If you’re dealing with a divorce or bankruptcy issue, don’t try to go it alone. Contact Cameron Bankruptcy Law today to schedule a consultation with our experienced divorce and bankruptcy lawyers in Raleigh, North Carolina. We can help you take care of everything, so you can move on with your life.
Why Do I Need a Divorce and Bankruptcy Lawyers in North Carolina?
When it comes to divorce and bankruptcy issues, you need a lawyer who is experienced, knowledgeable, and can provide the best possible outcome for your case. At Cameron Bankruptcy Law, our divorce and bankruptcy lawyers have the experience and knowledge to help you get the best possible outcome.
We understand the challenges that you are facing and will work with you to get the best possible result. We also have a team of divorce and bankruptcy lawyers who are familiar with the North Carolina divorce and bankruptcy laws and can provide the best possible advice for your case. If you live in North Carolina and are going through a divorce or bankruptcy, contact Cameron Bankruptcy Law today to set up a free meeting.
What is Divorce and Bankruptcy?
Bankruptcy is a process where individuals or businesses can eliminate or reorganize their debts. This is done by filing a petition with the bankruptcy court.
A divorce is when a married couple legally ends their marriage. This is done by filing for a divorce with the court. If you are considering bankruptcy or divorce, it is important to consult with an experienced attorney.
At Cameron Bankruptcy Law Office, our divorce and bankruptcy lawyers serve clients in Raleigh, North Carolina. We can help you understand your options and ensure that the process goes as smoothly as possible. Contact us today to schedule a free consultation.
Is it Better to File for Divorce or Bankruptcy First?
When divorce and bankruptcy collide, it can be difficult to know what to do. Should you file for bankruptcy before or after your divorce is final? The answer depends on a number of factors, including the divorce and bankruptcy laws in North Carolina and the advice of your divorce and bankruptcy lawyers.
In general, filing for bankruptcy before the divorce has some advantages. For one thing, it’s usually simpler and less expensive. You won’t have to go through the process of dividing up your debts in divorce court. And if you’re able to discharge (eliminate) all your joint debts in bankruptcy, that can make divorce negotiations simpler, too.
However, there are some drawbacks to filing for bankruptcy before a divorce. First, if you wait until after your divorce is final, you may be able to take advantage of certain state laws that give extra protection to divorced spouses. Second, if you have significant assets, filing for bankruptcy before divorce could mean that more of those assets will be subject to division in divorce court.
The best way to decide whether to file for bankruptcy before or after a divorce is to consult with both a divorce lawyer ,bankruptcy and family law attorney. They can help you understand the laws in your state and evaluate the pros and cons of each.
What Effects Do Bankruptcy and Divorce Have on Each Other?
Bankruptcy and divorce proceedings are both complex and stressful events. Not only do they have the potential to impact your finances and credit score, but they can also take a toll on your emotional well-being. If you’re facing both divorce and bankruptcy, you may be wondering how the two will affect each other.

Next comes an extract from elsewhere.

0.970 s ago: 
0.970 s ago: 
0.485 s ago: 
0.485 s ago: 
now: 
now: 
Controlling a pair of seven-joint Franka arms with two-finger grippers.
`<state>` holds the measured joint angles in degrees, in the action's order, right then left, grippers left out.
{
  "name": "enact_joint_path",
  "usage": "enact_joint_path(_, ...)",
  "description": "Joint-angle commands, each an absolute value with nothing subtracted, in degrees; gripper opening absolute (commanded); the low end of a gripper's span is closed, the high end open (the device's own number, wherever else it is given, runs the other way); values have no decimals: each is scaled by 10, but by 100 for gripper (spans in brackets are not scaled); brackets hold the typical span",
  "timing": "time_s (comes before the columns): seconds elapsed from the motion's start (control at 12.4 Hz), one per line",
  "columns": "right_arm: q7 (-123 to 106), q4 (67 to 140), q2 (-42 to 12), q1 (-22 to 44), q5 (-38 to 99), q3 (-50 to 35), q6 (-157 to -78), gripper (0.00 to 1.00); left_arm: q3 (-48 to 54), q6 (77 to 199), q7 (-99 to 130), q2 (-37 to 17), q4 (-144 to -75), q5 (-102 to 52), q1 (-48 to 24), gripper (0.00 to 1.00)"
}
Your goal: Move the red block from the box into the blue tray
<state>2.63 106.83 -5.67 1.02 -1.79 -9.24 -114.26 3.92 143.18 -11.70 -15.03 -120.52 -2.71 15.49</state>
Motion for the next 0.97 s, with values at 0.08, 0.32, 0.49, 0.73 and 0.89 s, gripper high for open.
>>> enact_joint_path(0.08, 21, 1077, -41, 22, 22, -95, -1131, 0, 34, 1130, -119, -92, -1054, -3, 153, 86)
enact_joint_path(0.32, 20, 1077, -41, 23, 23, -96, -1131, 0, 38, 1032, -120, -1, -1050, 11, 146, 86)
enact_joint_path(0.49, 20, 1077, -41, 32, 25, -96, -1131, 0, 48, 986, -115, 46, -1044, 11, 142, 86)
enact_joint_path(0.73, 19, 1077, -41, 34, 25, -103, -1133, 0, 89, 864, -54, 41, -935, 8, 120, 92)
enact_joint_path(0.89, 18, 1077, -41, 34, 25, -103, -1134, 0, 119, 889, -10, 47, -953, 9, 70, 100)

The good news is that you can still move forward with divorce proceedings even if you’re in the midst of a bankruptcy case. However, it’s important to understand that bankruptcy will delay the distribution of assets until after the bankruptcy case is completed. This is because property division in divorces is usually handled by state courts, but bankruptcy is handled by federal law, which is different from state law.

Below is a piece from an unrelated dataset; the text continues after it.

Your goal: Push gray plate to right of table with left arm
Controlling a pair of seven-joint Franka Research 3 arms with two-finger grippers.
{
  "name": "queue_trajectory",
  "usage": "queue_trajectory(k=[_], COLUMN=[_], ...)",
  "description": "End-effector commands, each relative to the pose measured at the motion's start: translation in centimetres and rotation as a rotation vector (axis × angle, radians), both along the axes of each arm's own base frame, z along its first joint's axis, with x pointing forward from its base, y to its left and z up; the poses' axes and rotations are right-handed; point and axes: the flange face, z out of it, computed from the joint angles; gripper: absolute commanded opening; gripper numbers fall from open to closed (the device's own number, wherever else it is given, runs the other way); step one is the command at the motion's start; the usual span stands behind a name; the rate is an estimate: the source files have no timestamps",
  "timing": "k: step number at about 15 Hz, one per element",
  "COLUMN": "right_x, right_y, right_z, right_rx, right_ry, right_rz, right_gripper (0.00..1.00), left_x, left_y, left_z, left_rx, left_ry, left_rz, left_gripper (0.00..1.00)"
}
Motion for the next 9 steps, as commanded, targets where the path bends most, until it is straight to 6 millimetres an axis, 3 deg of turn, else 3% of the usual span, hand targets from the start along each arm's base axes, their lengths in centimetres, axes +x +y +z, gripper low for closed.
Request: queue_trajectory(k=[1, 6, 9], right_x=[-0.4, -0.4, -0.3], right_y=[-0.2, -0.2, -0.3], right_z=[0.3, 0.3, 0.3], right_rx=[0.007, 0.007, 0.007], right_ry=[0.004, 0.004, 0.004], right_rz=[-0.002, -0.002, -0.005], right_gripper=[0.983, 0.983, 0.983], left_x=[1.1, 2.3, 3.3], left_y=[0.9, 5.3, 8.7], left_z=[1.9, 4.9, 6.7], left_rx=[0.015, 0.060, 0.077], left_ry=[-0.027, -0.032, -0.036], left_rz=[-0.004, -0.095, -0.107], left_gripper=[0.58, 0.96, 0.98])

As a result, divorce proceedings may be suspended during the bankruptcy case, and any property that is exempt from bankruptcy may not be divided in the divorce. However, bankruptcy can also delay the divorce process, as the bankruptcy trustee will take control of all assets in the bankruptcy estate. They might have to wait until the bankruptcy case is over before the divorce can go forward. This can make it hard for divorce lawyers.

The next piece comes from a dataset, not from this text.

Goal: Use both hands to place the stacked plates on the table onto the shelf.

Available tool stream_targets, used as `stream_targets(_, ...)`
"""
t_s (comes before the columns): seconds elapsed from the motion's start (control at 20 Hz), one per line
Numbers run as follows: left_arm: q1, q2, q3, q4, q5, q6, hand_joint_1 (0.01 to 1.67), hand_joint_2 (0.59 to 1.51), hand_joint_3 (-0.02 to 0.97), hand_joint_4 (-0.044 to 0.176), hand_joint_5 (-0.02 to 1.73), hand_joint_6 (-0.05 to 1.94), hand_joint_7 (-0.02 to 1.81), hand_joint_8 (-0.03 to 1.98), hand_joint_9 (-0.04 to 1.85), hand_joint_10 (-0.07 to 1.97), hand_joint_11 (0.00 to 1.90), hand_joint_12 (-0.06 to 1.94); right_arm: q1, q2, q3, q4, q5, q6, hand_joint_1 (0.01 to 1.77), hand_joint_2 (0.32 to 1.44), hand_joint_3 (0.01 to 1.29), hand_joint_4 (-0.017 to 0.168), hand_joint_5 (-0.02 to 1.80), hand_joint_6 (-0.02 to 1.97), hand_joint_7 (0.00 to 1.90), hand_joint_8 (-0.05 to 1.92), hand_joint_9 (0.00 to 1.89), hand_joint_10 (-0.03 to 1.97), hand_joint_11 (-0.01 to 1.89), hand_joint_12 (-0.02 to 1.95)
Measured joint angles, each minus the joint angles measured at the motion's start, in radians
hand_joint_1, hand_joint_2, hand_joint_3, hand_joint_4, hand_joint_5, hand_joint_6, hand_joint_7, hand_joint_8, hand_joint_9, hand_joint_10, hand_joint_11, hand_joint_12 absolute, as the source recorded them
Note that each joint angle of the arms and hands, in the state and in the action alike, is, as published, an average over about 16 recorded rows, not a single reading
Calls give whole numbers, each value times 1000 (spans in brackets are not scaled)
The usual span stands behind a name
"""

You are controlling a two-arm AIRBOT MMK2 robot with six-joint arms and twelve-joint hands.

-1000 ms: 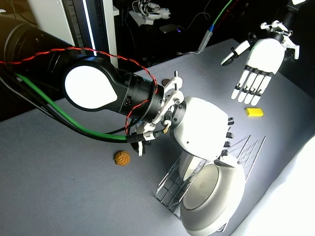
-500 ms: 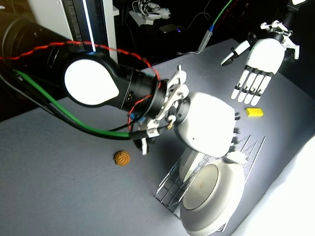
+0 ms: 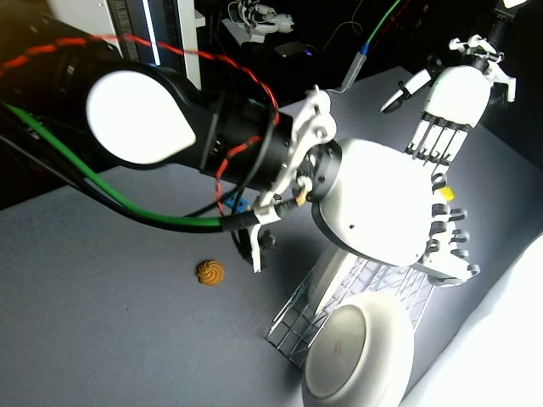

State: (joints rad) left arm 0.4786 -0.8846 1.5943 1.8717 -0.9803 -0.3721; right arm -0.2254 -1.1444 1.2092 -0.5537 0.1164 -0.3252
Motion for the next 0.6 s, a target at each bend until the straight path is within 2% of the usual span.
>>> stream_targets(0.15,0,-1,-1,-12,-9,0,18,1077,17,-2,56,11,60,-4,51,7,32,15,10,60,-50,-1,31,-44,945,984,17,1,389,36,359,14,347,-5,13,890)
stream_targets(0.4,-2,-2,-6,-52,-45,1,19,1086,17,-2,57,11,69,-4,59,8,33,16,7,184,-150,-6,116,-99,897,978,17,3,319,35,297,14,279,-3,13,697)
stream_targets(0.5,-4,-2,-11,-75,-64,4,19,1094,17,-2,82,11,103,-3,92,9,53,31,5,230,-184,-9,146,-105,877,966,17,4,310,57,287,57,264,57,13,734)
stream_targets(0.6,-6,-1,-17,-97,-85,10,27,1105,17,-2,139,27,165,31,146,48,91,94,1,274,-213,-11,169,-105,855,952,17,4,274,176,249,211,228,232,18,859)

Once the bankruptcy case is completed, the divorce court will typically resume proceedings and divide any remaining assets. This means that if you’re hoping to use bankruptcy to protect your assets from divorce, you’ll need to work with a divorce lawyer who understands the bankruptcy process.
At the Cameron Bankruptcy Law Office, we have experience handling both divorce and bankruptcy cases. We understand the unique challenges that you’re facing, and we can help you navigate the divorce and bankruptcy processes in a way that protects your interests. If you’re considering divorce and bankruptcy, contact our office today to schedule a consultation with one of our divorce and bankruptcy lawyers. We serve clients in Raleigh, North Carolina.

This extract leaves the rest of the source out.